Nach der fünften Absage hat der Bewerber noch Hoffnung, nach der 50. schiebt er mächtig Frust. Dem machen Arbeitssuchende in Berlin jetzt Luft: Sie verschicken selbst Absagen an Unternehmen - ein Akt subtiler Rache, bei der eine kleine Agentur mit "diplomierten Chefabsagern" hilft.
Bei der Durchsicht der täglichen Post dürften die Personalchefs vieler Unternehmen derzeit des öfteren verdutzt schauen. Normalerweise sind sie diejenigen, die täglich negative Bescheide an Bewerber verschicken, nun bekommen sie selbst Absagen - von Bewerbern, und zwar auf aktuell ausgeschriebene Stellenzeigen des eigenen Unternehmens.
Das klingt dann so: "Nach sorgfältiger Prüfung Ihres Angebotes muss ich Ihnen leider mitteilen, dass ich die angebotene Stelle nicht antreten werde.

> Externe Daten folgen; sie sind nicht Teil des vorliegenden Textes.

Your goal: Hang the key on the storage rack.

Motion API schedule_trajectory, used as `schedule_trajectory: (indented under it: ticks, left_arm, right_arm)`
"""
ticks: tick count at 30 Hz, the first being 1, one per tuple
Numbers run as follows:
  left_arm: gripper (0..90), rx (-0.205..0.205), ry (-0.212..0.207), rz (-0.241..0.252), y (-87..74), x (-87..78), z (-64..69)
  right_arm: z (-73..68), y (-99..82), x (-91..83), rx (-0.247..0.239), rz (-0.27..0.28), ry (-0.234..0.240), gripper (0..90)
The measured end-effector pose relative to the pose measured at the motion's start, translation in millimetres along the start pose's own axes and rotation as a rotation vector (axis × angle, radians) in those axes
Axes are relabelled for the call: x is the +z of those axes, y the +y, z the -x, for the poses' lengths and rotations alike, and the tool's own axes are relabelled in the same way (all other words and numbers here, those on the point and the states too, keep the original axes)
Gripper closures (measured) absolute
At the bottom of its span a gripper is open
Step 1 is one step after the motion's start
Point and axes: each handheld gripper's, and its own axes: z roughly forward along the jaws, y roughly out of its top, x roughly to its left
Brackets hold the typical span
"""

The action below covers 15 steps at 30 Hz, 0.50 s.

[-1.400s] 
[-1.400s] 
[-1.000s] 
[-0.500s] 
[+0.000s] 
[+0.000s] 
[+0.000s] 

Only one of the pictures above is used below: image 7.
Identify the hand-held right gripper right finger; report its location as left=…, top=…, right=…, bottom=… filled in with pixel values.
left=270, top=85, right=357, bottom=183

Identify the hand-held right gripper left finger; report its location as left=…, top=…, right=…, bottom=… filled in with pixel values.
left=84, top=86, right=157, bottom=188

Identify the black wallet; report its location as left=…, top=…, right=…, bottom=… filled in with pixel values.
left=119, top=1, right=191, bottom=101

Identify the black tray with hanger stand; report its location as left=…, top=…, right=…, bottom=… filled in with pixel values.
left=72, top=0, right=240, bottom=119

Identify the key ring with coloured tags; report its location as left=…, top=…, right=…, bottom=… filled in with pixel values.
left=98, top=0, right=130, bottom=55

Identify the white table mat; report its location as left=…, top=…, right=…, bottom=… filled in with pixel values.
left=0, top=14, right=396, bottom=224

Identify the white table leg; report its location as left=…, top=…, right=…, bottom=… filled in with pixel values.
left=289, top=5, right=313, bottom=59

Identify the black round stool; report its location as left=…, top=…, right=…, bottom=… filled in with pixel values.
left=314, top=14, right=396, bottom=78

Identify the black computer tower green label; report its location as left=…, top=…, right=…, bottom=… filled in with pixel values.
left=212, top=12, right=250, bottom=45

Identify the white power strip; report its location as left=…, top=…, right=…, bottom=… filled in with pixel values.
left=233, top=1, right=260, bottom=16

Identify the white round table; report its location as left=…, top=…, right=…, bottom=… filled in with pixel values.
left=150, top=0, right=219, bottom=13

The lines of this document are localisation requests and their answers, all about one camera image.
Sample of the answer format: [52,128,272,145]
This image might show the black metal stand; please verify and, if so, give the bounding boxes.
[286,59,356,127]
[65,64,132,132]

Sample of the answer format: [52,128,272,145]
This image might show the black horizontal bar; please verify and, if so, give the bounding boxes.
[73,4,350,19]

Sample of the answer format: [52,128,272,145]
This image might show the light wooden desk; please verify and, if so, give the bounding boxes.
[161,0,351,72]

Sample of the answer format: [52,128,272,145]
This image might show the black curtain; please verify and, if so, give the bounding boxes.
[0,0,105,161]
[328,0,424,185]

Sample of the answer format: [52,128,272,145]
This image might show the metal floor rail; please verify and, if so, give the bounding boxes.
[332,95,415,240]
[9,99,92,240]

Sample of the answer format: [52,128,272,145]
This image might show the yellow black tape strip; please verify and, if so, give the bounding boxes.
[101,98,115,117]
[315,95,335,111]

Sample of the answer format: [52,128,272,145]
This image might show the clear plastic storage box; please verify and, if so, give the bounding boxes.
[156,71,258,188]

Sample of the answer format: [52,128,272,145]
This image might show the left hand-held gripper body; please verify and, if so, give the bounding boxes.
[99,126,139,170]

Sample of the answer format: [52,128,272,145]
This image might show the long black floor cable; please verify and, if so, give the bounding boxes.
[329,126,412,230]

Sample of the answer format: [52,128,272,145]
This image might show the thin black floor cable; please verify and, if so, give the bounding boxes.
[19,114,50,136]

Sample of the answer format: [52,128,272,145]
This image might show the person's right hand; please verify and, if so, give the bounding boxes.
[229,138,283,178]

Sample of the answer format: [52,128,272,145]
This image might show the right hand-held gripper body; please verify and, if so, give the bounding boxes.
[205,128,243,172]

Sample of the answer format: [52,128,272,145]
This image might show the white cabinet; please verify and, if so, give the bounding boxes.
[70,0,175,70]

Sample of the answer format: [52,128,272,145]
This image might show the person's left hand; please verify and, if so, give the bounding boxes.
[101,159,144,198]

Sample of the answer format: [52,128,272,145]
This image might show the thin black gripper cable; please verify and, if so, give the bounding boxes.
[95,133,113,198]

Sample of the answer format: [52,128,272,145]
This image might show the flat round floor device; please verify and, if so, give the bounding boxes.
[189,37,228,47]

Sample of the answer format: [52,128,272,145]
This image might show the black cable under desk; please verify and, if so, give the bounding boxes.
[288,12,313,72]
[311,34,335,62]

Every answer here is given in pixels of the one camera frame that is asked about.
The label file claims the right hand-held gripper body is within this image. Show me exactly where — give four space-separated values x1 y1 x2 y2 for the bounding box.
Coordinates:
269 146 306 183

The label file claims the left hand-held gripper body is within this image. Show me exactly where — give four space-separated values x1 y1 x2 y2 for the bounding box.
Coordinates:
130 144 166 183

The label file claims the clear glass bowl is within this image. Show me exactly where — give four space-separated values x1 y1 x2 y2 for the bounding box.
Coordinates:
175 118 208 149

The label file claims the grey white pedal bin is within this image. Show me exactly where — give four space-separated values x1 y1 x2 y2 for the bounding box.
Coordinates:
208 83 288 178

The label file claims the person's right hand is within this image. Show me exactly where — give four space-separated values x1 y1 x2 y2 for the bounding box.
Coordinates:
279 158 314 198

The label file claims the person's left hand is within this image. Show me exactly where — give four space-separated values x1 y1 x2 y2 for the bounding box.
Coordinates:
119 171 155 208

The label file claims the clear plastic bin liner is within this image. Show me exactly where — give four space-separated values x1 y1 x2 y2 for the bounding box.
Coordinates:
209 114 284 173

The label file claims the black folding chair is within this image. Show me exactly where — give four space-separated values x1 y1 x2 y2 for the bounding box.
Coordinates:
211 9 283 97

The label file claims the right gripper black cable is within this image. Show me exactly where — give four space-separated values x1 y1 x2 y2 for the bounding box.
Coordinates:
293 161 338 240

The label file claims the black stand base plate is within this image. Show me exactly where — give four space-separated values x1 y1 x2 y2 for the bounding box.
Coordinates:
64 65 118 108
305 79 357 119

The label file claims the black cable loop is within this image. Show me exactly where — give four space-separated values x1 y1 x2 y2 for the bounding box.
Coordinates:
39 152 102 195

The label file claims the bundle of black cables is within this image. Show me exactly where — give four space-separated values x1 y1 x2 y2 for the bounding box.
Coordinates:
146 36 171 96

Ich versichere Ihnen, dass meine Entscheidung keine Abwertung Ihrer Person oder Ihres Unternehmens bedeutet, sondern ausschließlich auf meine Auswahlkriterien zurück zu führen ist. Ich bedauere, Ihnen keine günstigere Nachricht geben zu können und wünsche Ihnen und Ihrem Unternehmen für die Zukunft alles Gute."

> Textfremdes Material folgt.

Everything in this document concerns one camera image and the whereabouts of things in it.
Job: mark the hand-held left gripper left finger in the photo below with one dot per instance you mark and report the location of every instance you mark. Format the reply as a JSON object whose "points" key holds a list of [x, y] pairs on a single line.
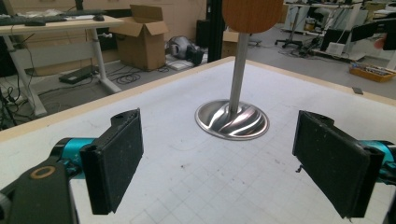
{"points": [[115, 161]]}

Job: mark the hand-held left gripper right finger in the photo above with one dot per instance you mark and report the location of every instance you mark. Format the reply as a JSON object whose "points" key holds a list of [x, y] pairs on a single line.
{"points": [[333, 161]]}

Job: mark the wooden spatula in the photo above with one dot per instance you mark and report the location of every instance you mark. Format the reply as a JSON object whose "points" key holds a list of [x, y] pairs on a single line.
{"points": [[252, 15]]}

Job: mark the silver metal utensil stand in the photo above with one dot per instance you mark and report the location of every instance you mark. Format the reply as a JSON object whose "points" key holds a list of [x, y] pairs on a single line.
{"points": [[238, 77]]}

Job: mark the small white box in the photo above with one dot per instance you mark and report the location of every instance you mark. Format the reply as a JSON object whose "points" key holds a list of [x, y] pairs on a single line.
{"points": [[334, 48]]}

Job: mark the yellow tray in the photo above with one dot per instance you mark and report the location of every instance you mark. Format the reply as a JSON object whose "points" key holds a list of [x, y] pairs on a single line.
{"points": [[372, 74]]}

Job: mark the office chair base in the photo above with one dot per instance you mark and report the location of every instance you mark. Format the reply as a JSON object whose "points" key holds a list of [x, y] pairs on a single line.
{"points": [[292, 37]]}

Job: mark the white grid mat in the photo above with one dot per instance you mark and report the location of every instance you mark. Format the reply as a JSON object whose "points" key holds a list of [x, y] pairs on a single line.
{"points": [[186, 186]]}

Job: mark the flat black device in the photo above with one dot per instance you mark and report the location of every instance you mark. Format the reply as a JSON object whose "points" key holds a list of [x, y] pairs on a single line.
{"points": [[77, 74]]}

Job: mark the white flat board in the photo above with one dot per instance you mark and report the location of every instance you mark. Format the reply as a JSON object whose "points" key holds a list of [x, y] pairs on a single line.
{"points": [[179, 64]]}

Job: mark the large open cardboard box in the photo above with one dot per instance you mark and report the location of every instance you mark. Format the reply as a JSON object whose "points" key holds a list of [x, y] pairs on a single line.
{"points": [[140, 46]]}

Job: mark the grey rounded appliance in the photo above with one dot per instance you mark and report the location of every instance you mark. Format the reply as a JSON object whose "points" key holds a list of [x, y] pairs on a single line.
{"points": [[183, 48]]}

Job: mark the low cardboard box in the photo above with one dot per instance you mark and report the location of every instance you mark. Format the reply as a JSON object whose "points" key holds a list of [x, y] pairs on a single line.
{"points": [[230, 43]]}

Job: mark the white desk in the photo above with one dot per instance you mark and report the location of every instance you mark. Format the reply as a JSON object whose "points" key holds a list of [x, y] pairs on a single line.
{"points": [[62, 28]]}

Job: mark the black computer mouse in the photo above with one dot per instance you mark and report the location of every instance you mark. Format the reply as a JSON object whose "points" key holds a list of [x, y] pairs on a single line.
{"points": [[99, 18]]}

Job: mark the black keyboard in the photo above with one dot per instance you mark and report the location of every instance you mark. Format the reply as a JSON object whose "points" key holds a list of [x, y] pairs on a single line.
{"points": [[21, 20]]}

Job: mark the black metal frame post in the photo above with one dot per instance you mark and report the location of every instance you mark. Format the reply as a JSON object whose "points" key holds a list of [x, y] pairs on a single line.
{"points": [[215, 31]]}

Von solch subtiler Rache träumt wohl mancher Arbeitssuchende, der von den zahlreichen Absagen auf seine Bewerbungen frustriert ist. Das passende Schreiben dazu formuliert gegen Auftrag die Absageagentur in Berlin. Unter dem Motto "Verkaufen Sie sich nicht unter Wert - sagen Sie lieber gleich ab", bietet die Agentur an, "hochwertige Absagen auf aktuelle Stellenanzeigen zu schreiben".
Auf der Absage stand noch der Dateiname
Ins Leben gerufen wurde das skurrile Projekt mit dem ernsten Hintergrund von Thomas Klauck. Nach seinem Studium der Philosophie und Kulturwissenschaften pendelte er zwischen Gelegenheitsjobs und Arbeitslosigkeit. Als dann auf einer der Absagen auf seine zahlreichen Bewerbungen unten noch der Dateiname "standard3.doc" stand, war das Maß voll. "Damit wird einem endgültig klar gemacht, dass man nur noch ein Objekt ist, das nicht gebraucht wird", sagt Klauck.

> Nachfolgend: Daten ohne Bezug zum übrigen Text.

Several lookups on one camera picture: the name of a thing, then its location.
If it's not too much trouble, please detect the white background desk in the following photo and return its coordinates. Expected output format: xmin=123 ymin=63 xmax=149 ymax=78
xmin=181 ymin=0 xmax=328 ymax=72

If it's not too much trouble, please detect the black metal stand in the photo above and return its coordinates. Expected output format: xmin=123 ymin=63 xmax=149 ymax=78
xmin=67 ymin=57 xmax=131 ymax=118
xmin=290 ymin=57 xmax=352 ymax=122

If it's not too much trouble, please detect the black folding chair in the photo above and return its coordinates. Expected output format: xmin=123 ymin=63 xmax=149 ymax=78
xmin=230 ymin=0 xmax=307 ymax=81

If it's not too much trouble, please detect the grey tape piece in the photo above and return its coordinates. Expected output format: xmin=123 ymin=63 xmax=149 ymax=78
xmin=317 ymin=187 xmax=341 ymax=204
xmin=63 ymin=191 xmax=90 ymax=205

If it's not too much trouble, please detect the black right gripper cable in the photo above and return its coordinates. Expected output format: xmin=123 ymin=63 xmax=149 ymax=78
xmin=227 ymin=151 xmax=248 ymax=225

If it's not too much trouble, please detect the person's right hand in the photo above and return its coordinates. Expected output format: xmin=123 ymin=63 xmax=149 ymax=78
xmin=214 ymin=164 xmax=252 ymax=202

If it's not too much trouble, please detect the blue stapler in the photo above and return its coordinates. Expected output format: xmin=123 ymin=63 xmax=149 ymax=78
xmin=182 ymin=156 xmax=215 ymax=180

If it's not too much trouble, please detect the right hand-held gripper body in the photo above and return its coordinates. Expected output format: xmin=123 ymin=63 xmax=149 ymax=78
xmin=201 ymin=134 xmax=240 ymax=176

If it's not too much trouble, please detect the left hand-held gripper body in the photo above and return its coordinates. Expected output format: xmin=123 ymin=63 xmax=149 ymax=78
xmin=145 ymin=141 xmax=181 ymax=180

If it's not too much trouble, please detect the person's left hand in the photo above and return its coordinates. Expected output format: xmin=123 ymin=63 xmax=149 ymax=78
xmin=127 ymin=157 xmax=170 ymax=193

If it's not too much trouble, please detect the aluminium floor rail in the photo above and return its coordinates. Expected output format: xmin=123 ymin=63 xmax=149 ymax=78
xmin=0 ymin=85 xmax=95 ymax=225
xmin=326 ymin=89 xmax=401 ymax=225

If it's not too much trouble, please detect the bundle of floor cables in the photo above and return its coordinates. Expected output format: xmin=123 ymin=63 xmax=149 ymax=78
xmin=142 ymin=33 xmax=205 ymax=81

Klauck bedient sich bei der Persiflage deshalb genüsslich der Floskeln und Formulierungen, die in Stellenangeboten oder Bewerbungsgesprächen verwendet werden. Doch hinter der ironischen Fassade steckt ein gesellschaftskritischer Kern. Durch Absagen fühlen sich Arbeitslose nur noch überflüssiger. "Arbeitslosen hängt das Stigma an, sie hätten sich nicht genügend bemüht", sagt Katrin Lehnert, die Spanisch und Ethnologie studiert und das Projekt mit entwickelt hat. "Aber es gibt einfach nicht genug qualifizierte Jobs." Gleichzeitig definiere sich die Gesellschaft immer noch vornehmlich über Erwerbsarbeit und erkenne Kindererziehung oder ehrenamtliche und kulturelle Tätigkeiten nicht als richtige Arbeit an.
Mit der Absageagentur wollen Klauck und Lehnert nun Leidensgenossen eine Möglichkeit bieten, ihren Frust zurückzugeben. "In unseren Schreiben setzen wir die immergleichen Formulierungen und das Mitleid, das in Absagen geheuchelt wird, um", erklärt Klauck. Auf der Internetseite gibt es verschiedene Musterschreiben zum Herunterladen, in ihrem Büro in Berlin-Kreuzberg helfen die Agenturmitarbeiter bei der Formulierung von Initiativabsagen.
Diplomierter Chefabsager
Außerdem bietet die Absageagentur nach eigenen Angaben "einen effizienten Service, wenn es darum geht, problematische Stellenangebote zu erkennen". Sie übernimmt auch die Portokosten. Finanziell unterstützt wird das Projekt von der Stiftung Mitarbeit und dem politischen Förderfonds Netzwerk Selbsthilfe e.V.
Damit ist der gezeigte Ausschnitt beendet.